> Your assignment:
Provide only the number of lines in the following data that contain "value".

:::

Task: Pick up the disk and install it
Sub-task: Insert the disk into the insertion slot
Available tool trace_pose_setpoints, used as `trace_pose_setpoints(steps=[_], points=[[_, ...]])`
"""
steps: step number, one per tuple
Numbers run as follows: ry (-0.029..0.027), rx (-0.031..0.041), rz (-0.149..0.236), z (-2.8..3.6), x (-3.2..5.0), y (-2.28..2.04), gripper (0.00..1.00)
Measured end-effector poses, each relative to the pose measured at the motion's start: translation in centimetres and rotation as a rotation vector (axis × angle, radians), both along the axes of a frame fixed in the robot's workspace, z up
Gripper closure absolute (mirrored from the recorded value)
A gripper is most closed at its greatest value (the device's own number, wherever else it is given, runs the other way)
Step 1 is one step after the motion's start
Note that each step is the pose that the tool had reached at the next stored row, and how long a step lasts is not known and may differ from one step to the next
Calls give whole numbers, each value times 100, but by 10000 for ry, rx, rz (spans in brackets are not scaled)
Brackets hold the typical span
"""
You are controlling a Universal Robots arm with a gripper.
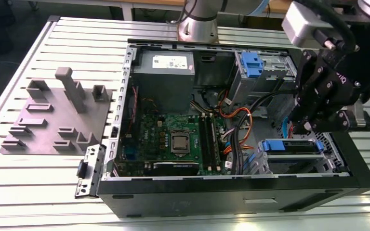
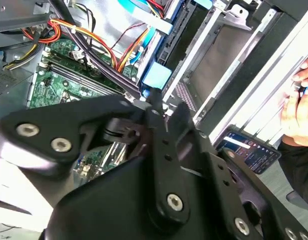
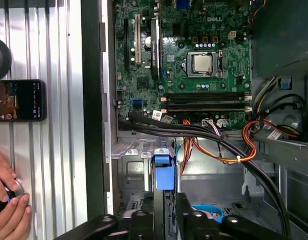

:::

> Result:
3